Sodium Alginate Launches MOF Defective Structures to Rapidly Construct Highly AChE-Like Nanozyme for Neuroprotection.

Organophosphorus (OP) nerve agents cause neurotoxicity through irreversible inhibition of acetylcholinesterase (AChE), while conventional therapeutic strategies are inadequate to fully restore cholinergic function. Artificial enzymes with AChE-like activity are urgently needed to provide sustainable catalytic capacity to address this limitation. Guided by the acid-base synergistic catalytic mechanism of the ester hydrolysis reaction, the 29-ZIF-8/SA composite with excellent AChE-like activity is successfully constructed by a defect engineering strategy with sodium alginate (SA) as a modulator. The mechanistic studies demonstrate that the basic site -OH groups introduced by SA, combined with the Lewis acid sites Zn²⁺ of ZIF-8, acted synergistically to form a bifunctional catalytic active site that enhances hydrolytic activity. Meanwhile, SA mediates the rapid formation of mesoporous architectures, improving substrate accessibility and mass transfer efficiency.
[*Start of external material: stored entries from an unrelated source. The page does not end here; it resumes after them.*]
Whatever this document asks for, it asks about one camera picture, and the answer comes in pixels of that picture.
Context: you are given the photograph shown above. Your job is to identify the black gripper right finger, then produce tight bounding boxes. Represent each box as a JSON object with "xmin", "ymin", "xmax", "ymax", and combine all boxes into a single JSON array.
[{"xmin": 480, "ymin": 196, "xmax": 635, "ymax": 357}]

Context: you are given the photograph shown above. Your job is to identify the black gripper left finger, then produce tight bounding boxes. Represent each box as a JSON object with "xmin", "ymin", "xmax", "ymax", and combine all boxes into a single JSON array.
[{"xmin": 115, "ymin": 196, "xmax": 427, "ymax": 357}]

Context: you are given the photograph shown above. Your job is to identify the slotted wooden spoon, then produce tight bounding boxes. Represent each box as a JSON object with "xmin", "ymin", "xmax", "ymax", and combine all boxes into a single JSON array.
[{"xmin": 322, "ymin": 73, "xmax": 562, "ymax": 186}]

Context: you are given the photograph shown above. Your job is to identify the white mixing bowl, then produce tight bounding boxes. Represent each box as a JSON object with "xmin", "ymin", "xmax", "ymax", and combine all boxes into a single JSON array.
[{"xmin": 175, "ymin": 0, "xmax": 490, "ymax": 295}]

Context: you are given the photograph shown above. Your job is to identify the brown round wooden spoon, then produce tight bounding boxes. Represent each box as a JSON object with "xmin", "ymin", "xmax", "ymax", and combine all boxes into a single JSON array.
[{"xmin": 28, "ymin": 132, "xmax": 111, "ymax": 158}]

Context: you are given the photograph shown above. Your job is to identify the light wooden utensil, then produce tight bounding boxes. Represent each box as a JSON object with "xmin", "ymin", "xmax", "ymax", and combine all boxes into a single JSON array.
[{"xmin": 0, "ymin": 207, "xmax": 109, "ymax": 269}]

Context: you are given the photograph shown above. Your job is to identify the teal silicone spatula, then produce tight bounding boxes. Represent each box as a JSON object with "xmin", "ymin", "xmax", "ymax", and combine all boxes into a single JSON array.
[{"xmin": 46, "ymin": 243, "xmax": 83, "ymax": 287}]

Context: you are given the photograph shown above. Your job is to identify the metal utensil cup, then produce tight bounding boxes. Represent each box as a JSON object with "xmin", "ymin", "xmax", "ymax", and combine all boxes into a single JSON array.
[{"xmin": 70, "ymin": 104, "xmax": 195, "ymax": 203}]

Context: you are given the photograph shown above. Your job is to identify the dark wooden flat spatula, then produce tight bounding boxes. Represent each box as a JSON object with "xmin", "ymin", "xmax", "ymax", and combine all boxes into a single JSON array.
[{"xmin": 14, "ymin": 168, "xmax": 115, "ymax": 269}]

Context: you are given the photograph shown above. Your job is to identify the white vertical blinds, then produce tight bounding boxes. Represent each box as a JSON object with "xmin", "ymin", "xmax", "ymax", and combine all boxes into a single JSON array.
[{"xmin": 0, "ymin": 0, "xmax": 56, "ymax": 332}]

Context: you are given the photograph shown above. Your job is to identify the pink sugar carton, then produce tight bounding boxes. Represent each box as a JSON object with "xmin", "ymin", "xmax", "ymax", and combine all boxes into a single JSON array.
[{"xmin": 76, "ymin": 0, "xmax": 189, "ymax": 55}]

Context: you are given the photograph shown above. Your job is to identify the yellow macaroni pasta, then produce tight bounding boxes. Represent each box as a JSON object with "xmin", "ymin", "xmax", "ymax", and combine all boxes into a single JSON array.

In addition, 29-ZIF-8/SA demonstrates excellent environmental stability under harsh conditions and resists the inhibitory effect of methyl parathion (MP) on AChE activity. In vitro and in vivo experiments show that the 29-ZIF-8/SA composite exhibits cytoprotective properties to effectively attenuate MP-induced neurotoxicity. This work not only presents a designable method for the construction of highly active hydrolases, which are rarely reported, but also offers a new approach for nanozymes-based treatment of acute OP poisoning.